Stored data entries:
____

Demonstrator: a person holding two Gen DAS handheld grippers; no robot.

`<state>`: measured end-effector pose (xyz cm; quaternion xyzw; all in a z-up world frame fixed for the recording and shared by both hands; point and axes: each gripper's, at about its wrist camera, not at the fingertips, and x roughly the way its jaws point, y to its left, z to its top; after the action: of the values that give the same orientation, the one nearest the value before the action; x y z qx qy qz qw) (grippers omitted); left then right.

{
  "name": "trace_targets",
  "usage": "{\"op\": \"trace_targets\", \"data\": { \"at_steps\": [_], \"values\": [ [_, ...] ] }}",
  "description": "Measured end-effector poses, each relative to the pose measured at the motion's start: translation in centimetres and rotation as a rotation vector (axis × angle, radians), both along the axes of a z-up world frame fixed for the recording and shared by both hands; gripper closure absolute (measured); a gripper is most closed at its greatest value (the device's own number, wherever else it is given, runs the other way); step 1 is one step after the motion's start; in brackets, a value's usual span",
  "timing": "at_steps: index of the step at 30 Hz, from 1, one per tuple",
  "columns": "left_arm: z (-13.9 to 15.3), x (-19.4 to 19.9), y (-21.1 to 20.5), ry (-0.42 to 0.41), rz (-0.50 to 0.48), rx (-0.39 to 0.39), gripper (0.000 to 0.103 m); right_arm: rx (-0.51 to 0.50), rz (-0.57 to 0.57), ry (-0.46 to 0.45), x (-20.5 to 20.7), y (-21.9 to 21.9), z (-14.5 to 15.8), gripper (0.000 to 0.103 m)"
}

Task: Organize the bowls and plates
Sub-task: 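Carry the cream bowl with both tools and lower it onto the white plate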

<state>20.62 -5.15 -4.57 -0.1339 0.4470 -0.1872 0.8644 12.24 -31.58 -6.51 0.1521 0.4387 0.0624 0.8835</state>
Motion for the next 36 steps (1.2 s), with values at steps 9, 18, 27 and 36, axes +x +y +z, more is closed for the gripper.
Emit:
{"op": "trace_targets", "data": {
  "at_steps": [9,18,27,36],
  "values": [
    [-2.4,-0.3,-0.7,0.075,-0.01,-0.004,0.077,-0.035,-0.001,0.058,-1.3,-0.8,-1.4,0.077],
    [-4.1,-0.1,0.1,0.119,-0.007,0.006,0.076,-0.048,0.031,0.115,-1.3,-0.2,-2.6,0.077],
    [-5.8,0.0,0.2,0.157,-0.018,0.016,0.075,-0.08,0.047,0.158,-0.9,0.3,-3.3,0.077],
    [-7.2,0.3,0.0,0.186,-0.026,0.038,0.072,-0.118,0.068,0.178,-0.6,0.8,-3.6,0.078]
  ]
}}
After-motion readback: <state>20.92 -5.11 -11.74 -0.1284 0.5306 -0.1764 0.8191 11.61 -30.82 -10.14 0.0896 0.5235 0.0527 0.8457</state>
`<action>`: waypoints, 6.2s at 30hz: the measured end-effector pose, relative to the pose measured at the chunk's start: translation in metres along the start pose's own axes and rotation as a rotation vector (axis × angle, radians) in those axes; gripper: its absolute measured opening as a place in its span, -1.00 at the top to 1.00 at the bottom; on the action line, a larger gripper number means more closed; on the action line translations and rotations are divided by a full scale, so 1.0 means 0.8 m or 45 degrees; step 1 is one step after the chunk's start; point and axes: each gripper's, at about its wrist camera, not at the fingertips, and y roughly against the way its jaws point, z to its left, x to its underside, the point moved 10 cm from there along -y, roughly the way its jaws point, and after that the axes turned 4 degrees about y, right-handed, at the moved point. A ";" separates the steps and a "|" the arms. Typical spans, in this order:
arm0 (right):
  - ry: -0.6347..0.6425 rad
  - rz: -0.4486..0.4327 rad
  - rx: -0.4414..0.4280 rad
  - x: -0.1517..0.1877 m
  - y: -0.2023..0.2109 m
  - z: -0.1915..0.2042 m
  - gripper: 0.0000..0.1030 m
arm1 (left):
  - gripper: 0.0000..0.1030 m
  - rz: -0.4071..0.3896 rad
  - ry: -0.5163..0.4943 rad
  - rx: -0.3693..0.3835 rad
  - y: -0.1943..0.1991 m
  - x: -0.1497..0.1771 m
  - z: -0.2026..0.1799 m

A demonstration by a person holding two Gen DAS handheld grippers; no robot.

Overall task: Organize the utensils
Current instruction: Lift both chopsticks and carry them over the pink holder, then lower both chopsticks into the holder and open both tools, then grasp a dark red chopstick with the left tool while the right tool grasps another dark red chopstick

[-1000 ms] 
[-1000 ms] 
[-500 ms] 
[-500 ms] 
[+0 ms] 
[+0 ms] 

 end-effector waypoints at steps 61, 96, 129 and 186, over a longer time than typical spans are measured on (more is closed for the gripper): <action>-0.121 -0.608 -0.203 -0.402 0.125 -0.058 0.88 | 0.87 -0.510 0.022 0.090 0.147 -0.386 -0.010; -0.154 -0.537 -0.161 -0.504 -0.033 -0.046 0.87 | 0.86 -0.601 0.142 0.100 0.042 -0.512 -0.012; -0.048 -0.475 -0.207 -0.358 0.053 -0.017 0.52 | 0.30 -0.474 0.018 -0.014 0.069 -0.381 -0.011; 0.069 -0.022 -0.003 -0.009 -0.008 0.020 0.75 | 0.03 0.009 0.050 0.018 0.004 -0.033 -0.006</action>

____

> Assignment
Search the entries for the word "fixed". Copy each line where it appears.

> Answer section
`<state>`: measured end-effector pose (xyz cm; quaternion xyzw; all in a z-up world frame fixed for the recording and shared by both hands; point and axes: each gripper's, at about its wrist camera, not at the fingertips, and x roughly the way its jaws point, y to its left, z to its top; after the action: of the values that give the same orientation, the one nearest the value before the action; x y z qx qy qz qw) (grippers omitted); left then right.
  "description": "Measured end-effector poses, each relative to the pose measured at the motion's start: translation in centimetres and rotation as a rotation vector (axis × angle, radians), both along the axes of a z-up world frame fixed for the recording and shared by both hands; gripper closure absolute (measured); a gripper is most closed at its greatest value (the device's own number, wherever else it is given, runs the other way); step 1 is one step after the motion's start; in brackets, a value's usual span",

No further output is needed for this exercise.